WORK REQUIRED: Transcribe the entries exactly as each line appears.

Records excerpted from a collection
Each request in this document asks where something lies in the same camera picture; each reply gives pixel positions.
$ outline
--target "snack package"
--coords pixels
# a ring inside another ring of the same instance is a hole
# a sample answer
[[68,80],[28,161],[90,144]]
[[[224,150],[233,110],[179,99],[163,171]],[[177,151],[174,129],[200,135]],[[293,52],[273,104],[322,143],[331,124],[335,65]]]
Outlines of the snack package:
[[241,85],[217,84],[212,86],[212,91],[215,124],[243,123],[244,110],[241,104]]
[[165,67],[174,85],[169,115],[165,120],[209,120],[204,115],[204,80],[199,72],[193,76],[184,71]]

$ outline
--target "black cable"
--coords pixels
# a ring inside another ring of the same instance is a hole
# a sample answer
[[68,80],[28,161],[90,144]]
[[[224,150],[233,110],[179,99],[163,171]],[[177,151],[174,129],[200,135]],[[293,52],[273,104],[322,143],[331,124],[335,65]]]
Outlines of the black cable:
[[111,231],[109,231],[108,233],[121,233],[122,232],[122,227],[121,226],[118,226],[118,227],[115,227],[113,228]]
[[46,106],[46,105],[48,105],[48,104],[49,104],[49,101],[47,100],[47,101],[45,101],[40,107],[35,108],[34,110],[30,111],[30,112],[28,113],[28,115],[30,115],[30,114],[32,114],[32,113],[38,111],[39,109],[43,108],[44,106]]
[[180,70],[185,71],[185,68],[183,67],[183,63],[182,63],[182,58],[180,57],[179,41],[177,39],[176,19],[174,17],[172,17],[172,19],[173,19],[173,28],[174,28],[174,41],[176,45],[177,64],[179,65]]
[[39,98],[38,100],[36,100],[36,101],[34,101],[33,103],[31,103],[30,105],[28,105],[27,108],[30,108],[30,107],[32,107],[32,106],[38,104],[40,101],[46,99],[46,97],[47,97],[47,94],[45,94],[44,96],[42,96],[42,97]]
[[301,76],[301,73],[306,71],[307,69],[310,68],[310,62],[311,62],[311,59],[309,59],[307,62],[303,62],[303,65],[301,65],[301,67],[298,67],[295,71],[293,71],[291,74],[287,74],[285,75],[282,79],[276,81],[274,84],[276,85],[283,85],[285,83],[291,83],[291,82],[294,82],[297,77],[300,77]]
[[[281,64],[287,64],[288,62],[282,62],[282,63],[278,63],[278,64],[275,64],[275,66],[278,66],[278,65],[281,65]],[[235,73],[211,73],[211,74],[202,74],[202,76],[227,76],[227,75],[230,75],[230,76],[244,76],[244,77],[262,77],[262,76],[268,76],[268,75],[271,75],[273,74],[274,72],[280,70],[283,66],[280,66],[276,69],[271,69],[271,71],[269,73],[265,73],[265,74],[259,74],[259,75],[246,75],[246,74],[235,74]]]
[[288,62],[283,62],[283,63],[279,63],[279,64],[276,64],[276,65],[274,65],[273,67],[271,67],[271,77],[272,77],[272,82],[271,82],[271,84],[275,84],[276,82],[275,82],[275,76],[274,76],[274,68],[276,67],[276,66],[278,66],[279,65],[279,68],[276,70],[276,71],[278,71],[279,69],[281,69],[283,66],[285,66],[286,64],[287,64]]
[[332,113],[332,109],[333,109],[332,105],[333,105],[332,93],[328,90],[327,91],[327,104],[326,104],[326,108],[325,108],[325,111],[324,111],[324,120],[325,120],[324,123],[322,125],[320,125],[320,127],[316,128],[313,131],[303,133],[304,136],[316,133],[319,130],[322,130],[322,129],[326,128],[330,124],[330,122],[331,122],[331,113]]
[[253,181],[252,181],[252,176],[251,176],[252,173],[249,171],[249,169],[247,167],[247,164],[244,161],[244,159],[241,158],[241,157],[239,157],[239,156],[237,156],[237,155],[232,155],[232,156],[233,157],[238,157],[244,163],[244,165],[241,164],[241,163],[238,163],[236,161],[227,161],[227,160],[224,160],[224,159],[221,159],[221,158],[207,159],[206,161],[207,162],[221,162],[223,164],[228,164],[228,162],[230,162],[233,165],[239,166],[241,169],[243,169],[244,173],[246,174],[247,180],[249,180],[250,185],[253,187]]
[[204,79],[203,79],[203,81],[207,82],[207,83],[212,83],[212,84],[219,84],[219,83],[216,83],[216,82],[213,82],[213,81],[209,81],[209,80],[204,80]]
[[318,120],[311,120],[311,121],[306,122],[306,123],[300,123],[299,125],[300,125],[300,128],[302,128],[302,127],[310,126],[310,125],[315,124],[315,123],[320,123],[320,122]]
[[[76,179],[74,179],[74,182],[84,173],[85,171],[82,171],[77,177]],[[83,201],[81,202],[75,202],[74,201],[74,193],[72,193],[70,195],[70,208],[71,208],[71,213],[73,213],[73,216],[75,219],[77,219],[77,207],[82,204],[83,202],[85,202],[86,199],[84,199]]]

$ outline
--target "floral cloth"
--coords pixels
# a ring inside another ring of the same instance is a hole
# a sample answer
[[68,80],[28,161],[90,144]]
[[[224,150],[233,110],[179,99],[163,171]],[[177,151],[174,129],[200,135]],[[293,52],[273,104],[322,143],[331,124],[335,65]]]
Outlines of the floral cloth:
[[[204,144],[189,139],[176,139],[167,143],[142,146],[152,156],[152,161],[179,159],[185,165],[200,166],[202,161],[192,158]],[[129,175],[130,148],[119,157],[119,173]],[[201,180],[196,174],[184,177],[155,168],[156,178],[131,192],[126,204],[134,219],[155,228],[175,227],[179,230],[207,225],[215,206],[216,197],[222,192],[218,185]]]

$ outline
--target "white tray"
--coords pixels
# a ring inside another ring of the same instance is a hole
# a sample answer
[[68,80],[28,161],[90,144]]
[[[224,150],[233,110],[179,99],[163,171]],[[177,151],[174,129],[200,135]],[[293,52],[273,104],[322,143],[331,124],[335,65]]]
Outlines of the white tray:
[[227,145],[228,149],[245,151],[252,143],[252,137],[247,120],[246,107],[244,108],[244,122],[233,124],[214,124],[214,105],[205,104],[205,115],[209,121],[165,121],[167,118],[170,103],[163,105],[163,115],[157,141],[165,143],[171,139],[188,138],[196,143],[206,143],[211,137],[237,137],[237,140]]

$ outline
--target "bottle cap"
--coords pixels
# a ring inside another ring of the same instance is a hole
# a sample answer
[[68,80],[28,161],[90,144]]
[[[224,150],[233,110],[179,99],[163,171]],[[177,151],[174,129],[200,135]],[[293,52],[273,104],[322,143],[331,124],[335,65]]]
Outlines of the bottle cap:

YOUR SOLUTION:
Each request in this document asks where something lies in the same camera picture; each reply gives pixel positions.
$ outline
--target "snack package"
--coords pixels
# a ring inside another ring of the same instance is a hole
# a sample answer
[[68,80],[28,161],[90,144]]
[[[224,150],[233,110],[179,99],[163,171]],[[177,151],[174,129],[200,135]],[[293,52],[273,104],[322,143],[331,124],[335,65]]]
Outlines of the snack package:
[[241,85],[217,84],[212,86],[212,91],[215,124],[243,123],[244,110],[241,104]]
[[165,67],[174,85],[169,115],[165,120],[209,120],[204,115],[204,80],[199,72],[193,76],[184,71]]

$ outline
--target "black cable"
--coords pixels
# a ring inside another ring of the same instance is a hole
# a sample answer
[[68,80],[28,161],[90,144]]
[[[224,150],[233,110],[179,99],[163,171]],[[177,151],[174,129],[200,135]],[[293,52],[273,104],[322,143],[331,124],[335,65]]]
Outlines of the black cable:
[[111,231],[109,231],[108,233],[121,233],[122,232],[122,227],[121,226],[118,226],[118,227],[115,227],[113,228]]
[[46,106],[46,105],[48,105],[48,104],[49,104],[49,101],[47,100],[47,101],[45,101],[40,107],[35,108],[34,110],[30,111],[30,112],[28,113],[28,115],[30,115],[30,114],[32,114],[32,113],[38,111],[39,109],[43,108],[44,106]]
[[180,70],[185,71],[185,68],[183,67],[183,63],[182,63],[182,58],[180,57],[179,41],[177,39],[176,19],[174,17],[172,17],[172,19],[173,19],[173,28],[174,28],[174,41],[176,45],[177,64],[179,65]]
[[39,98],[38,100],[36,100],[36,101],[34,101],[33,103],[31,103],[30,105],[28,105],[27,108],[30,108],[30,107],[32,107],[32,106],[38,104],[40,101],[46,99],[46,97],[47,97],[47,94],[45,94],[44,96],[42,96],[42,97]]
[[301,76],[301,73],[306,71],[307,69],[310,68],[310,62],[311,62],[311,59],[309,59],[307,62],[303,62],[303,65],[301,65],[301,67],[298,67],[295,71],[293,71],[291,74],[287,74],[285,75],[282,79],[276,81],[274,84],[276,85],[283,85],[285,83],[291,83],[291,82],[294,82],[297,77],[300,77]]
[[[281,64],[287,64],[288,62],[282,62],[282,63],[278,63],[278,64],[275,64],[275,66],[278,66],[278,65],[281,65]],[[235,73],[211,73],[211,74],[202,74],[202,76],[227,76],[227,75],[230,75],[230,76],[244,76],[244,77],[262,77],[262,76],[268,76],[268,75],[271,75],[273,74],[274,72],[280,70],[283,66],[280,66],[276,69],[271,69],[271,71],[269,73],[265,73],[265,74],[259,74],[259,75],[246,75],[246,74],[235,74]]]
[[288,62],[283,62],[283,63],[279,63],[279,64],[276,64],[276,65],[274,65],[273,67],[271,67],[271,77],[272,77],[272,82],[271,82],[271,84],[275,84],[276,82],[275,82],[275,76],[274,76],[274,68],[276,67],[276,66],[278,66],[279,65],[279,68],[276,70],[276,71],[278,71],[279,69],[281,69],[283,66],[285,66],[286,64],[287,64]]
[[332,113],[332,109],[333,109],[332,105],[333,105],[332,93],[328,90],[327,91],[327,104],[326,104],[326,108],[325,108],[325,111],[324,111],[324,120],[325,120],[324,123],[322,125],[320,125],[320,127],[316,128],[313,131],[303,133],[304,136],[316,133],[319,130],[322,130],[322,129],[326,128],[330,124],[330,122],[331,122],[331,113]]
[[253,181],[252,181],[252,176],[251,176],[252,173],[249,171],[249,169],[247,167],[247,164],[244,161],[244,159],[241,158],[241,157],[239,157],[239,156],[237,156],[237,155],[232,155],[232,156],[233,157],[238,157],[244,163],[244,165],[241,164],[241,163],[238,163],[236,161],[227,161],[227,160],[224,160],[224,159],[221,159],[221,158],[207,159],[206,161],[207,162],[221,162],[223,164],[228,164],[228,162],[230,162],[233,165],[239,166],[241,169],[243,169],[244,173],[246,174],[247,180],[249,180],[250,185],[253,187]]
[[204,79],[203,79],[203,81],[207,82],[207,83],[212,83],[212,84],[219,84],[219,83],[216,83],[216,82],[213,82],[213,81],[209,81],[209,80],[204,80]]
[[318,120],[311,120],[311,121],[306,122],[306,123],[300,123],[299,125],[300,125],[300,128],[302,128],[302,127],[310,126],[310,125],[315,124],[315,123],[320,123],[320,122]]
[[[76,179],[74,179],[74,182],[84,173],[85,171],[82,171],[77,177]],[[83,201],[81,202],[75,202],[74,201],[74,193],[72,193],[70,195],[70,208],[71,208],[71,213],[73,213],[73,216],[75,219],[77,219],[77,207],[82,204],[83,202],[85,202],[86,199],[84,199]]]

$ outline
--target "floral cloth"
--coords pixels
# a ring inside another ring of the same instance is a hole
# a sample answer
[[68,80],[28,161],[90,144]]
[[[224,150],[233,110],[179,99],[163,171]],[[177,151],[174,129],[200,135]],[[293,52],[273,104],[322,143],[331,124],[335,65]]]
Outlines of the floral cloth:
[[[204,144],[189,139],[176,139],[167,143],[142,146],[152,156],[152,161],[179,159],[185,165],[200,166],[202,161],[192,158]],[[129,175],[130,148],[119,157],[119,173]],[[201,180],[196,174],[184,177],[155,168],[156,178],[131,192],[126,204],[134,219],[155,228],[175,227],[179,230],[207,225],[215,206],[216,197],[222,192],[218,185]]]

$ outline
--target "white tray"
--coords pixels
# a ring inside another ring of the same instance is a hole
# a sample answer
[[68,80],[28,161],[90,144]]
[[[224,150],[233,110],[179,99],[163,171]],[[177,151],[174,129],[200,135]],[[293,52],[273,104],[322,143],[331,124],[335,65]]]
Outlines of the white tray:
[[227,145],[228,149],[245,151],[252,143],[252,137],[247,120],[246,107],[244,108],[244,122],[233,124],[214,124],[214,105],[205,104],[205,115],[209,121],[165,121],[167,118],[170,103],[163,105],[163,115],[157,141],[165,143],[171,139],[188,138],[196,143],[206,143],[211,137],[237,137],[237,140]]

$ outline
--target "bottle cap"
--coords pixels
# a ring inside another ring of the same instance is a hole
# a sample answer
[[68,80],[28,161],[90,144]]
[[[224,150],[233,110],[179,99],[163,171]],[[177,151],[174,129],[200,135]],[[293,52],[273,104],[322,143],[331,124],[335,65]]]
Outlines of the bottle cap:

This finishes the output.